Adobe® Flex™ Data Servicesを利用すれば、ユーザインタフェイスのリッチさに限らず、システム間のデータ通信処理のリッチさも拡充でき、アプリケーションに一層革新的なサービスが実装できるようになります。一般的なJ2EEアプリケーションとしてデプロイされるFlex Data Servicesは、サーバ側の既存データ・ビジネスロジックとの高度な接続性を提供することで、クライアント側Flexフレームワークの機能性を拡充します。また、Flex Data Servicesは強力なメッセージングアーキテクチャに基づいて開発されているので、一般的な既存ミドルウェアと連携してクライアント・サーバ間のデータの自動同期や、データのリアルタイムプッシュ配信、メッセージングのパブリッシュ・サブスクライブといった事柄や、コラボレーションアプリケーション・非連続接続型アプリケーションにも対応することができます。これらの機能を駆使すれば、対社外の用途では、より豊かで満足度の高いユーザ体験の提供、そして対社内の用途では、スタッフの作業効率アップが実現できます。

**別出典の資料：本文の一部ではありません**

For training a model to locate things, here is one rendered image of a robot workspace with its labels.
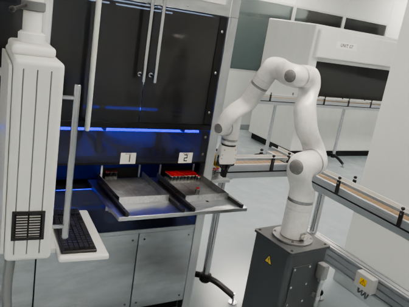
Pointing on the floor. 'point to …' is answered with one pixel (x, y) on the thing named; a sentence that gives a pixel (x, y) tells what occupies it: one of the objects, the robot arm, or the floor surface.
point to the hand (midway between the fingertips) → (223, 172)
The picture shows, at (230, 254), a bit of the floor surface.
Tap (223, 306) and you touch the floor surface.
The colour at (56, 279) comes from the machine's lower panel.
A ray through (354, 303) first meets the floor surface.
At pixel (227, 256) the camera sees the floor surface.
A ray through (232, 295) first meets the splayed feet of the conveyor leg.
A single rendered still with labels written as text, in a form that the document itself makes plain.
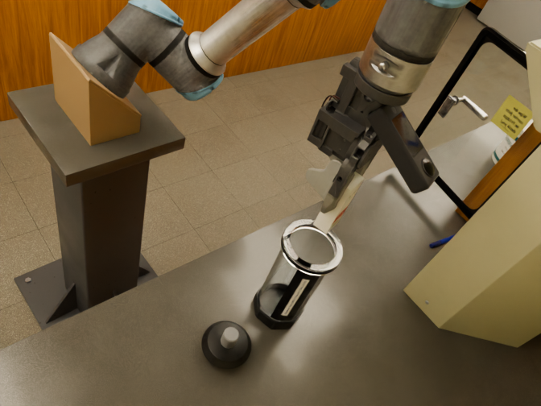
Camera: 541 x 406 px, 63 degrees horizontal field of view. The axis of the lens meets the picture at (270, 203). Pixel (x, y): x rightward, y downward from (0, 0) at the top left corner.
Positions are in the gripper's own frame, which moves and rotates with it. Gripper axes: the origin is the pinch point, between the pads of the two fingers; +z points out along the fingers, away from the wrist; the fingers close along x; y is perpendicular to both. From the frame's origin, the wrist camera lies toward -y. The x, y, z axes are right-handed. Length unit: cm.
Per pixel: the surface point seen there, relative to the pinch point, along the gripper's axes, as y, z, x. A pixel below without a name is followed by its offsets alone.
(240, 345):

大半のRIA開発の現場では、これまでのリクエスト・レスポンスモデルより高度なデータ管理機能が求められています。 しかも、リッチさと表現力を一層高めるためには、今まで以上に綿密なデータ連携が必要となることから、クライアント層・サーバ層間では、今までになく高度なデータ管理機能が求められています。
RIAにとって重要なデータの同期処理、これを管理するのがFlex Data Servicesです。Flex Data Servicesは、クライアント・サーバ間のデータ同期のための高性能エンジンを提供することで、同期処理の手間やエラーを削減します。 またFlex Data Servicesを既存のパーシステンスソリューションと統合すれば、エンドツーエンドのソリューションも構築できます。
Flex Data Servicesは、大規模なデータセットのページ処理を自動的に実行します。したがって、開発者は初歩的なデータ管理インフラに気を留めることなく、アプリケーションのビジネスロジック開発作業に集中できます。
Flex Data Servicesは、一時的な接続の中断にも自動的に対処するので、クライアントアプリケーションとの間には、常に信頼性の高いデータ通信が確保できます。
Flex Data Servicesに含まれるFlex Messaging Serviceを利用すれば、従来のwebデプロイメントモデルの長所を活かしつつ、信頼性とスケーラビリティに優れた方法で、ブラウザにまったく新しいタイプのアプリケーションを配信できます。 しかも、Flex Messaging Serviceは既存の企業メッセージングソリューションとも連携できます。
Flex Data Servicesにはデータのプッシュ配信機能が備わっているので、クライアントアプリケーションには、ポーリングを行わなくても、データを配信できます。 このスケーラブルな機能を利用すれば、多数の同時接続ユーザにも対応でき、株取引アプリケーションや資源利用状況監視、生産オートメーションといった、重要データが秒刻みで変化するようなアプリケーションも問題なく開発できます。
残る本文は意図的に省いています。